Stephen Daldry's adaptation of Bernhard Schlink's novel set in Post War Germany is a haunting love story, a great rumination on loss and guilt, and a less then satisfying court room drama. It is well acted in, and as the Oscars will testify, it is a once in a lifetime performance from Kate Winslet.
The Reader is a delicate film, concerning itself with the nature of moral and legal guilt, and how complicit guilt strikes at the conscience of a people awakening after a war that took its toll on many levels. This is not your summer action blockbuster - surprising considering its release window - and those in look for standard timepass fare should stay away.
Daldry teaming up with his The Hours collaborator David Hare has tried to channel the novel's more personal touches into celluloid. Profoundly understanding the undercurrent of the story, they have made a deeply personal film that asks difficult and uncomfortable questions of your conscience. The questions take the form of a 15-year-old Michael Berg (David Kross) who one summer has an affair in postwar Berlin with an older woman, tram conductor Hanna Schmitz (Kate Winslet). Post coitus, he reads literature to her, and their strange but delicate relationship goes on. After some time she disappears, and he grows up thinking of those times.
After eight years, Michael is now a law student, and he locates Hanna again, now on trial for war crimes for her role as an erstwhile Nazi prison guard. Ralph Fiennes plays the older Michael, a man given to quiet isolation and contemplation, who now reads books on tape and sends them to Hanna in jail. Constantly grappling with his morality, he tries to cope with what he thinks was his complicity and a love he has not forgotten.
The film struggles to find a balance with all the issues it uncovers by way of narrative. The courtroom drama is especially ineffectual, and feels colder than it should have been. Kate Winslet, however, rises above any failings this delicate film may have, and gives a performance that haunts you long after you have left the screening.
Making no mistakes, her fierce, lonely performance has the power to keep people up at nights. Her moments of brilliance and shining glory are all covered in a gloom that permeates her presence, something that seems not to take away from her radiance. This is her film through and through, and she carries it on her shoulders like no other.
The rest of the cast is strong, too, but no one is as unerring as her.

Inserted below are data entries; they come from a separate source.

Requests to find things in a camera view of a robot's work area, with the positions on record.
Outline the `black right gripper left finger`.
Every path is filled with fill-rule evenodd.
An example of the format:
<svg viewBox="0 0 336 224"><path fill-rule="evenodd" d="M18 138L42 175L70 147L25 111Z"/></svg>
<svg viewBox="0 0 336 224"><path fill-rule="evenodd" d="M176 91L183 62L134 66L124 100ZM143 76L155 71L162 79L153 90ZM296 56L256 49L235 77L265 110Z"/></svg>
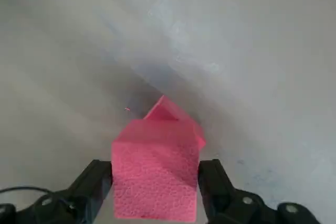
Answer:
<svg viewBox="0 0 336 224"><path fill-rule="evenodd" d="M43 193L34 203L17 210L1 204L1 223L93 223L113 183L110 161L94 159L64 190L51 191L36 186L16 186L1 190Z"/></svg>

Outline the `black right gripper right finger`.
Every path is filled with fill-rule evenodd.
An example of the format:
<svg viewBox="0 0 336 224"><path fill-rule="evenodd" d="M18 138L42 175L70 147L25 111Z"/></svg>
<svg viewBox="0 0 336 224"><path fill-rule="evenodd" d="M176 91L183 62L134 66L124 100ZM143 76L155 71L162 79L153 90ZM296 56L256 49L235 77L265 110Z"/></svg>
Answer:
<svg viewBox="0 0 336 224"><path fill-rule="evenodd" d="M208 223L319 223L303 205L283 202L272 209L259 195L236 189L218 159L199 163L198 185Z"/></svg>

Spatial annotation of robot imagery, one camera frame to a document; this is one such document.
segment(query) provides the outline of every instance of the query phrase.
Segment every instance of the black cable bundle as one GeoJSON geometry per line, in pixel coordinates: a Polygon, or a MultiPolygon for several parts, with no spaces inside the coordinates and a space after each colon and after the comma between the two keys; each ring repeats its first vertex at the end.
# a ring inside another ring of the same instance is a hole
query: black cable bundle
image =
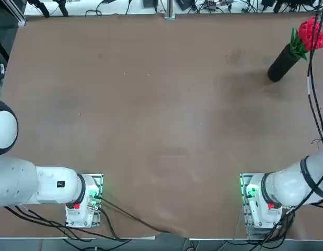
{"type": "Polygon", "coordinates": [[[313,10],[315,10],[316,8],[313,6],[314,2],[315,0],[277,0],[273,11],[274,13],[278,13],[282,4],[287,4],[286,8],[282,12],[284,12],[288,7],[290,7],[291,10],[293,10],[292,12],[295,12],[297,7],[301,6],[310,6],[313,8],[313,10]]]}

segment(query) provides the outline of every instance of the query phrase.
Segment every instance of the metal frame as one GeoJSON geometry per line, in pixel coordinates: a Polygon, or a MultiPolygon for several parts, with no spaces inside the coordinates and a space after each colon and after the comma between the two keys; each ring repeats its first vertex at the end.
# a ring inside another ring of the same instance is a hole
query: metal frame
{"type": "Polygon", "coordinates": [[[4,5],[8,8],[10,13],[18,20],[18,26],[24,26],[26,24],[26,17],[22,13],[13,0],[2,0],[4,5]]]}
{"type": "Polygon", "coordinates": [[[173,13],[173,0],[167,0],[167,11],[165,13],[166,20],[175,20],[176,16],[173,13]]]}
{"type": "Polygon", "coordinates": [[[244,197],[244,191],[246,190],[247,185],[250,183],[251,178],[253,177],[254,173],[241,173],[240,174],[240,188],[241,188],[241,197],[243,199],[243,213],[245,218],[245,226],[247,237],[249,240],[258,240],[263,239],[266,234],[268,234],[271,229],[257,229],[254,227],[253,219],[251,216],[251,209],[249,203],[247,202],[246,198],[244,197]]]}

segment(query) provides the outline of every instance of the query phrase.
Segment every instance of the table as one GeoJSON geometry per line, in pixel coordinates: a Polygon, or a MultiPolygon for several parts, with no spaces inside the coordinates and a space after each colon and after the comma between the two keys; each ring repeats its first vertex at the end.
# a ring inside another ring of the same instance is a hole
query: table
{"type": "MultiPolygon", "coordinates": [[[[20,125],[10,154],[103,173],[108,199],[172,233],[233,238],[239,174],[280,170],[317,151],[307,62],[280,82],[266,76],[307,18],[31,19],[18,29],[4,81],[2,100],[20,125]]],[[[314,74],[323,115],[323,49],[314,74]]],[[[63,205],[32,208],[64,221],[63,205]]],[[[157,234],[107,210],[120,236],[157,234]]],[[[104,223],[94,231],[109,234],[104,223]]],[[[16,236],[62,235],[0,209],[0,237],[16,236]]],[[[245,237],[243,221],[237,238],[245,237]]],[[[289,238],[323,239],[323,209],[298,211],[289,238]]]]}

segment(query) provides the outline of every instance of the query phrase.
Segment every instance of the black cylinder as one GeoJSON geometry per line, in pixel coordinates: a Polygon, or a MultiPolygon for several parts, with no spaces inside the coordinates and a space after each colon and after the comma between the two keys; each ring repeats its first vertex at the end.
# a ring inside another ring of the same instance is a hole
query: black cylinder
{"type": "Polygon", "coordinates": [[[290,45],[287,44],[280,55],[275,59],[274,63],[267,71],[270,80],[277,82],[292,68],[292,66],[299,60],[298,56],[294,56],[290,52],[290,45]]]}

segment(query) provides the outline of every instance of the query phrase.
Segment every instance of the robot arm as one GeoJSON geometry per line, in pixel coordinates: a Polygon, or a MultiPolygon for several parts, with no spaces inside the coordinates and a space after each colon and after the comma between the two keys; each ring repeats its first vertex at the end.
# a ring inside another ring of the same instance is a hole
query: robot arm
{"type": "Polygon", "coordinates": [[[323,199],[323,149],[274,173],[253,174],[244,194],[252,212],[255,228],[271,229],[282,216],[283,208],[298,206],[308,194],[304,204],[323,199]]]}
{"type": "MultiPolygon", "coordinates": [[[[18,136],[13,111],[0,101],[0,155],[8,152],[18,136]]],[[[99,186],[93,175],[77,174],[66,167],[34,166],[29,161],[0,156],[0,207],[21,204],[64,203],[66,224],[72,227],[99,225],[102,175],[99,186]]]]}

Daldry's shot selection is like Winslet too - sparse, yet spot on. Together, both of them - masters of their craft - have constructed a performance that shines like a beacon, and a film that makes a few missteps here and there, but can be universally enjoyed.
You may wish it was a better, more perfect film, but as it is, it is immensely thought-provoking and fragilely beautiful. If you can let a great performance elevate a decent film, this one is for you. If you think context comes first, it still is a quietly powerful movie that has its failings, but is still effective in making you think.